Lanas (Yarns)

Juan Hidalgo

Las Palmas de Gran Canaria, Spain, 1927 - 2018
  • Date: 
    1972-2009
  • Material: 
    Wool, methacrylate and jingle bells
  • Technique: 
    Assemblage
  • Descriptive technique: 
    Installation consisting of 1600 pieces of yarn in all colours except black and grey, with the same number of bells hanging from them at a random distance from the floor of 50, 60, 80 and 100 cm
  • Dimensions: 
    400 x 400 x 400 cm
  • Category: 
    Installation
  • Entry date: 
    2009
  • Register number: 
    AD05402

Lanas (Yarns) is made up of one thousand six hundred pieces of yarn in forty different colours, with no black or grey. They are arranged at random in a four by four space, with small bells hanging from them at different heights. The work produces a colour-filled space whose form and acoustic qualities would change should the viewer walk through it, in keeping with the idea of action or performance.

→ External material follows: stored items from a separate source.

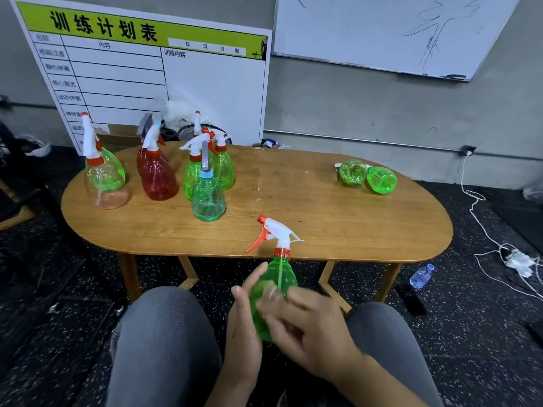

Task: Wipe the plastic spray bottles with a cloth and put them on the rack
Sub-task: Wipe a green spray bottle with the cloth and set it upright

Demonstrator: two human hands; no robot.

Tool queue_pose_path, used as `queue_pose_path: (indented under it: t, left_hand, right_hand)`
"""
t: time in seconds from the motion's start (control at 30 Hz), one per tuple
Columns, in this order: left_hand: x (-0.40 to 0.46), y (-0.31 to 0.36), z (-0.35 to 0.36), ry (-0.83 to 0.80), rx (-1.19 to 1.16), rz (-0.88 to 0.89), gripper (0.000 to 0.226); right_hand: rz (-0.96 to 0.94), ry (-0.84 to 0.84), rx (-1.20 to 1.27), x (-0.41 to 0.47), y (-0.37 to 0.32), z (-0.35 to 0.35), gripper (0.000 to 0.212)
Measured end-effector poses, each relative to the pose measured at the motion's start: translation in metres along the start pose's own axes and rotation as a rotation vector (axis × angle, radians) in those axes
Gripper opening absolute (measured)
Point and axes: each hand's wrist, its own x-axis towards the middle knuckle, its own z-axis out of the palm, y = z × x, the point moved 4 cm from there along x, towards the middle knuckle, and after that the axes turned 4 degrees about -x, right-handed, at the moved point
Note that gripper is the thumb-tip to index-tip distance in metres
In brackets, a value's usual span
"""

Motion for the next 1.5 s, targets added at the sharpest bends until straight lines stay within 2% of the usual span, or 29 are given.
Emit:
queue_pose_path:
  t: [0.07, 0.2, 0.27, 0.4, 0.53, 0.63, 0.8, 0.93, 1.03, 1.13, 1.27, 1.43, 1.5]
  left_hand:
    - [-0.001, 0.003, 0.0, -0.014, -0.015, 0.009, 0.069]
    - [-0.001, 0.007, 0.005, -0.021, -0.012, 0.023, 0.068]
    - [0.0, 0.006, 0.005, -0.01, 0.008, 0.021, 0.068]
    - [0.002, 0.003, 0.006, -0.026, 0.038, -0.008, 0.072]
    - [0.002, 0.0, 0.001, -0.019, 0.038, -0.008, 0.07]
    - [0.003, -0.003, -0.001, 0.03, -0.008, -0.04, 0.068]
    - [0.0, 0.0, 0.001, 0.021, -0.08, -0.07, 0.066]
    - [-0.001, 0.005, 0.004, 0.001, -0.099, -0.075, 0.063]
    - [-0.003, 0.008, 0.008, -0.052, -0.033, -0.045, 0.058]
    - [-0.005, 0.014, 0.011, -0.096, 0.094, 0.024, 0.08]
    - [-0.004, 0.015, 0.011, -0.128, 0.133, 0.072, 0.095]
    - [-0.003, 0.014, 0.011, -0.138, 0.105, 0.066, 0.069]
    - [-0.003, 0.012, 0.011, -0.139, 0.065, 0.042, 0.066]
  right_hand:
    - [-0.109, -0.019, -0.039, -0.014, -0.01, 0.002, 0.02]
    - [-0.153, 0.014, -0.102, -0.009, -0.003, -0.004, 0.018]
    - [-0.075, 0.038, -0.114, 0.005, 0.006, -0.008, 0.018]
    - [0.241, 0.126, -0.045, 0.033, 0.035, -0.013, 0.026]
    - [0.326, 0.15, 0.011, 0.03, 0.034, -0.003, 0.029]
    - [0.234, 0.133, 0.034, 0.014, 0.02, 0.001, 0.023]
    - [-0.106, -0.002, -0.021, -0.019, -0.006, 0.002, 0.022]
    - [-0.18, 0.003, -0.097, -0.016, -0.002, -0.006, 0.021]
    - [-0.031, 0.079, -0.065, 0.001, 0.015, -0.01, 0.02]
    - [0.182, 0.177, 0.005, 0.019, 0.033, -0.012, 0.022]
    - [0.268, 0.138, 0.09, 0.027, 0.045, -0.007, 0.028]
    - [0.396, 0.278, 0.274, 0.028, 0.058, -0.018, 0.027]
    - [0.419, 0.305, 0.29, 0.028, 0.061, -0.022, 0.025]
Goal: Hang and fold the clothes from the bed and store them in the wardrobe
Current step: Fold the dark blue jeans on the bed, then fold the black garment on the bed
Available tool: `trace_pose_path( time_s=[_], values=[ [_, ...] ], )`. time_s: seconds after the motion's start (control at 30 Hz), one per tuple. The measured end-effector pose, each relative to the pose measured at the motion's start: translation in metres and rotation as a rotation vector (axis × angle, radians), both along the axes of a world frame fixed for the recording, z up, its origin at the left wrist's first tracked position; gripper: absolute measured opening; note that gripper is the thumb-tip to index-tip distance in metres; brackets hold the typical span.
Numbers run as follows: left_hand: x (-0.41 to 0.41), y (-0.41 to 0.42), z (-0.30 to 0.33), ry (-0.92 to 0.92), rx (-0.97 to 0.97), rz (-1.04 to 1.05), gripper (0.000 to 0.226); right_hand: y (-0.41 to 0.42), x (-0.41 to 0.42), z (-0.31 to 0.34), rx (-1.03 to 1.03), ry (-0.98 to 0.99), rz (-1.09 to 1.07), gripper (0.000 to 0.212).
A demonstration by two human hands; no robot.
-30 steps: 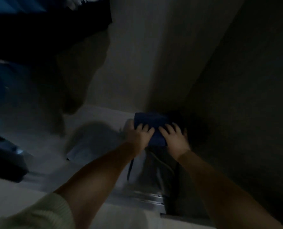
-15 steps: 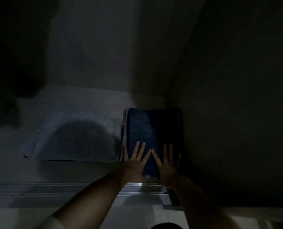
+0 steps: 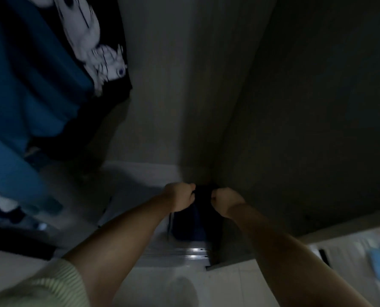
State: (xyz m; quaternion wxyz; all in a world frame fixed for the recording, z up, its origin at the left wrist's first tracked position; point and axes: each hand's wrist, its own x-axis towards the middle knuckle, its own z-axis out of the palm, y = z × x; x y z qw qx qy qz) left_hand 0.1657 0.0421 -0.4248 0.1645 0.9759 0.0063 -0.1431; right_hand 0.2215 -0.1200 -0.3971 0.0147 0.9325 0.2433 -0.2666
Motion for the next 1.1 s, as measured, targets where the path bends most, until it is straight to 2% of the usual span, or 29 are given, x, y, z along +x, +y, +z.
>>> trace_pose_path(
  time_s=[0.1, 0.2, 0.3, 0.4, 0.47, 0.6, 0.7, 0.93, 1.1],
  values=[
    [-0.014, -0.006, 0.083, -0.045, 0.009, -0.010, 0.028, -0.002, -0.021, 0.078, 0.067, -0.100, -0.028, 0.036],
    [-0.032, -0.009, 0.147, -0.035, 0.044, -0.030, 0.025, -0.006, -0.047, 0.137, 0.106, -0.116, -0.030, 0.043],
    [-0.053, -0.009, 0.196, 0.023, 0.057, -0.099, 0.025, -0.012, -0.074, 0.175, 0.122, -0.135, -0.045, 0.046],
    [-0.071, -0.012, 0.228, 0.061, -0.014, -0.159, 0.022, -0.021, -0.103, 0.198, 0.156, -0.151, -0.113, 0.047],
    [-0.079, -0.022, 0.237, 0.138, -0.029, -0.208, 0.022, -0.031, -0.122, 0.204, 0.178, -0.146, -0.139, 0.047],
    [-0.098, -0.067, 0.238, 0.406, -0.009, -0.343, 0.031, -0.075, -0.162, 0.202, 0.120, -0.135, -0.197, 0.049],
    [-0.114, -0.117, 0.237, 0.489, -0.027, -0.430, 0.025, -0.127, -0.191, 0.197, 0.065, -0.154, -0.327, 0.050],
    [-0.132, -0.254, 0.254, 0.418, -0.039, -0.669, 0.021, -0.260, -0.254, 0.211, 0.004, -0.191, -0.642, 0.049],
    [-0.160, -0.366, 0.262, 0.377, 0.000, -0.834, 0.028, -0.365, -0.319, 0.223, -0.014, -0.199, -0.823, 0.049]
  ],
)
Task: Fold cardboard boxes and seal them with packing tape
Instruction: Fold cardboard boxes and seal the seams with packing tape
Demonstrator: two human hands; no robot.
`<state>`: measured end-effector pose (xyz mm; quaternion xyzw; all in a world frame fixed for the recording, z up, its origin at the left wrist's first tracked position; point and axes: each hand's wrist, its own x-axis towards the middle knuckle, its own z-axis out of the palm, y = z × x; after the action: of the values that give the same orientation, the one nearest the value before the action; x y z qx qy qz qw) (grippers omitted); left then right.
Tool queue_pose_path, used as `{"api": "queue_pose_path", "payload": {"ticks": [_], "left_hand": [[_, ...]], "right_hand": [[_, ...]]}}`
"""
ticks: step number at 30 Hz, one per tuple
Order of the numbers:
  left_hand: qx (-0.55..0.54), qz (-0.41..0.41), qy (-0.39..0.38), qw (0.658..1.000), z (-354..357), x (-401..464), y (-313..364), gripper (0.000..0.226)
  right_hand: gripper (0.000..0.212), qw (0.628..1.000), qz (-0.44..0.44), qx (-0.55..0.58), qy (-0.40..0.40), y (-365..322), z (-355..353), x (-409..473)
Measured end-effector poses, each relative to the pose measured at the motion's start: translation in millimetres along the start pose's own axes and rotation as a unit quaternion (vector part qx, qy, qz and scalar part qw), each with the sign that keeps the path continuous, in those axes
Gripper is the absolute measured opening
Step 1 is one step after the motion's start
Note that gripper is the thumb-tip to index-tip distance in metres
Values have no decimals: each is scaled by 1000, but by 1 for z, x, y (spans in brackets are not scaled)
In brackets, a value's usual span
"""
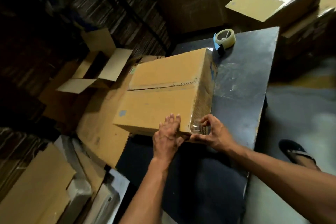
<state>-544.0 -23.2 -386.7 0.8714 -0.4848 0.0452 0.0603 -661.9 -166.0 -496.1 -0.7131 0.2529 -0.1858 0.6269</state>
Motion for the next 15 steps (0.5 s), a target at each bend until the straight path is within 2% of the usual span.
{"api": "queue_pose_path", "payload": {"ticks": [3,6,11,15], "left_hand": [[-13,-16,-13,1000,1,0,0,90],[-1,-16,-16,1000,0,1,1,92],[-8,-14,-12,1000,-1,1,-2,91],[-12,-4,-14,1000,0,2,-3,89]], "right_hand": [[64,1000,13,18,-5,8,-7,11],[61,998,47,40,0,19,-17,25],[53,997,43,63,-25,36,-21,18],[68,995,39,83,-26,32,-15,5]]}}
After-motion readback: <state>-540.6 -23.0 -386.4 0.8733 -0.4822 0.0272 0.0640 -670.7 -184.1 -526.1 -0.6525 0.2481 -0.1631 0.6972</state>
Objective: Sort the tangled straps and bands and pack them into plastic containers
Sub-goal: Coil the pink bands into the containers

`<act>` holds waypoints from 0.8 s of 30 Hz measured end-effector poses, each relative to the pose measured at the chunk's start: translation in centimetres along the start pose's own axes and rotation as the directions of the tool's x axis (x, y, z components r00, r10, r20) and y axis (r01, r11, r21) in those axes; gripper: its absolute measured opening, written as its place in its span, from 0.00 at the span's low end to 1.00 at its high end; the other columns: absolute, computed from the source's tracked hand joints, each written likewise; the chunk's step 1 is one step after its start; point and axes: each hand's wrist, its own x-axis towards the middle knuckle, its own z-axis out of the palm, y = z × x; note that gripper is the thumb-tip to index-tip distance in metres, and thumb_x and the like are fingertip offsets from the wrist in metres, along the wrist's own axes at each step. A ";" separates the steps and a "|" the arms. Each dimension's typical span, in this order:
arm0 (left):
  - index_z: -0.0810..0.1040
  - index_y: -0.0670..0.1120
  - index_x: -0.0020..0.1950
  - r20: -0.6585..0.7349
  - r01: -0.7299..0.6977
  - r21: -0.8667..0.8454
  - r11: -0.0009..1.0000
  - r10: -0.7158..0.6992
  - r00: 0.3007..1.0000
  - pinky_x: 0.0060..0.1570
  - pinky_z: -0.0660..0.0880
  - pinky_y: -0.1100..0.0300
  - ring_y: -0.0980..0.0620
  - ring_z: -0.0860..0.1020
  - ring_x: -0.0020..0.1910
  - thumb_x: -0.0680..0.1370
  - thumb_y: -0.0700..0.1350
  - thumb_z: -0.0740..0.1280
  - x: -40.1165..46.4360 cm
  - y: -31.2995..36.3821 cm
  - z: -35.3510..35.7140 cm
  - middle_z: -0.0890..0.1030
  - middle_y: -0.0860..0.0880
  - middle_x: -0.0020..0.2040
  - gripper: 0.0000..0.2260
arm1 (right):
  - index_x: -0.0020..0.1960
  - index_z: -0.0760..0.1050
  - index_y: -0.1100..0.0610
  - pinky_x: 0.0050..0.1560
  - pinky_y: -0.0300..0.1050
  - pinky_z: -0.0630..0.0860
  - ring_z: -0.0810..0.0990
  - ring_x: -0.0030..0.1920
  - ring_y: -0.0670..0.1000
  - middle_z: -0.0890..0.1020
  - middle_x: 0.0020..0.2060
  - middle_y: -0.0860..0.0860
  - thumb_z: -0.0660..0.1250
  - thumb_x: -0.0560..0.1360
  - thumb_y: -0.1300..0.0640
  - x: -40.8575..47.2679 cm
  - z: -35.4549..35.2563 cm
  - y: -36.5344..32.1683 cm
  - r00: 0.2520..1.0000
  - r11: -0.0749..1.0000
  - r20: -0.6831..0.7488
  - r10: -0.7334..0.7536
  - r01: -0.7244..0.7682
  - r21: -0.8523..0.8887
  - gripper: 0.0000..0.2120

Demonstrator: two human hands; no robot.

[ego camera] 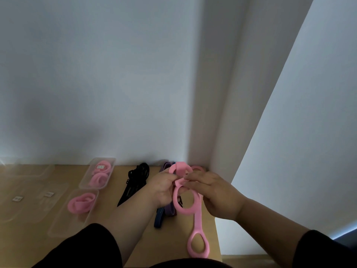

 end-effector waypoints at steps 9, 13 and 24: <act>0.80 0.35 0.61 0.068 -0.017 -0.033 0.999 0.020 0.998 0.41 0.81 0.52 0.40 0.82 0.43 0.78 0.28 0.62 -0.3 -1.0 0.4 0.81 0.34 0.50 0.14 | 0.68 0.75 0.49 0.56 0.53 0.75 0.78 0.60 0.56 0.78 0.64 0.50 0.69 0.78 0.52 -0.2 2.3 -0.2 0.994 0.991 -0.093 0.062 -0.073 -0.115 0.18; 0.79 0.34 0.61 0.100 -0.014 -0.003 1.000 0.014 0.995 0.33 0.80 0.54 0.42 0.82 0.38 0.78 0.26 0.58 -0.8 -1.8 0.4 0.81 0.35 0.47 0.16 | 0.57 0.82 0.50 0.51 0.52 0.76 0.80 0.52 0.56 0.82 0.55 0.49 0.70 0.78 0.46 0.1 2.2 0.0 0.976 0.992 -0.196 0.099 -0.112 -0.057 0.11; 0.81 0.40 0.62 0.260 -0.137 0.301 0.944 0.057 0.964 0.57 0.78 0.46 0.47 0.82 0.53 0.79 0.36 0.67 -1.6 -2.5 -1.3 0.83 0.41 0.55 0.12 | 0.49 0.81 0.54 0.45 0.35 0.73 0.76 0.47 0.44 0.80 0.47 0.48 0.69 0.77 0.49 0.6 1.1 -0.7 0.910 0.902 -0.109 0.400 -0.370 0.222 0.08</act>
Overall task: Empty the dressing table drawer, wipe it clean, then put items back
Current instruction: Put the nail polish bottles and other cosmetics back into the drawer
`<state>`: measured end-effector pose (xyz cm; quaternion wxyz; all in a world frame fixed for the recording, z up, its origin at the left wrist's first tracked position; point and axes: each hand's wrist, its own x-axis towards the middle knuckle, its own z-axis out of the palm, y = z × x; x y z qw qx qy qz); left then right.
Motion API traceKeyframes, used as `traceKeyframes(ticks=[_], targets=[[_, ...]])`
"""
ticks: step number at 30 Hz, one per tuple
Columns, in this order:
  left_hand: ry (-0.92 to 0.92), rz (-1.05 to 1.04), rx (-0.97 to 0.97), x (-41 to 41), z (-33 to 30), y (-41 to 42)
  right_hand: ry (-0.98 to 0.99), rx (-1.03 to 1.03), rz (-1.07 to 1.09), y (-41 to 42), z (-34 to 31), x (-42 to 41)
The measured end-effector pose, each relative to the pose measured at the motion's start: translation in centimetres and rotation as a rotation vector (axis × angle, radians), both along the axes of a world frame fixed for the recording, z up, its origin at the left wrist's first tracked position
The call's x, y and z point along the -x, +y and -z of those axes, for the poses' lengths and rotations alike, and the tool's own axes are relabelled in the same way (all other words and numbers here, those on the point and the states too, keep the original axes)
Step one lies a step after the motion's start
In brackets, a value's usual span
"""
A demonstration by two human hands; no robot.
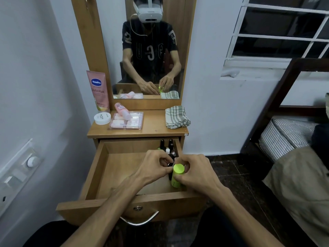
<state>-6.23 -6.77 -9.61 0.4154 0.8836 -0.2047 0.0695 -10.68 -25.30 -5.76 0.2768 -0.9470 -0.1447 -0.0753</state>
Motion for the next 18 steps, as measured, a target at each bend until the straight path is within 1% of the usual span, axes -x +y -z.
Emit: traceKeyframes(ticks=[4,7,11,18], targets=[[-0.041,0.030,-0.035,-0.3,-0.1,0.3,-0.012,0.044,0.016,0.5,0.4,0.0],[-0.031,0.018,-0.050,-0.2,-0.1,1.1,-0.015,0.048,0.032,0.8,0.8,-0.3],[-0.018,0.026,-0.051,0.0,0.2,1.9,-0.050,0.106,0.041,1.2,1.0,-1.0],[-0.051,0.046,-0.064,-0.1,0.1,1.7,-0.046,0.149,0.024,1.8,1.1,-2.0]])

In the current installation, Lanas seeks to evoke the situations which interactions with the viewer would produce in the work, such as the random sound of the bells or changes in its visual structure as the yarn becomes tangled when penetrated. The concept is in line with the interests explored by Zaj, which in its early years focused on action and musical evocation through gestures or random actions at the Conciertos Zaj.
Conceptually, Lanas is linked to Proyecto 1 (Project 1), which the artist submitted for Kassel’s Documenta 5 in 1972, but which was only constructed for the 1983 exhibition Fuera de formato (Out of Format). Conceived as a large cubic structure, Proyecto 1 is also designed for an enclosed space which the artist defined as “solid, transparent or colourless or any colour” and which was equally as important as the additional elements inside. In the 1983 installation, the structure housed the numerous pieces of coloured card from the 1967 work Suelo Zaj (Zaj Floor) or Puvimenzuj. In putting together Lanas, Hidalgo maintained the colourful effect of the installation, moving resolutely towards an evocation of the permeability of the artistic space and its interaction between the physical and sound.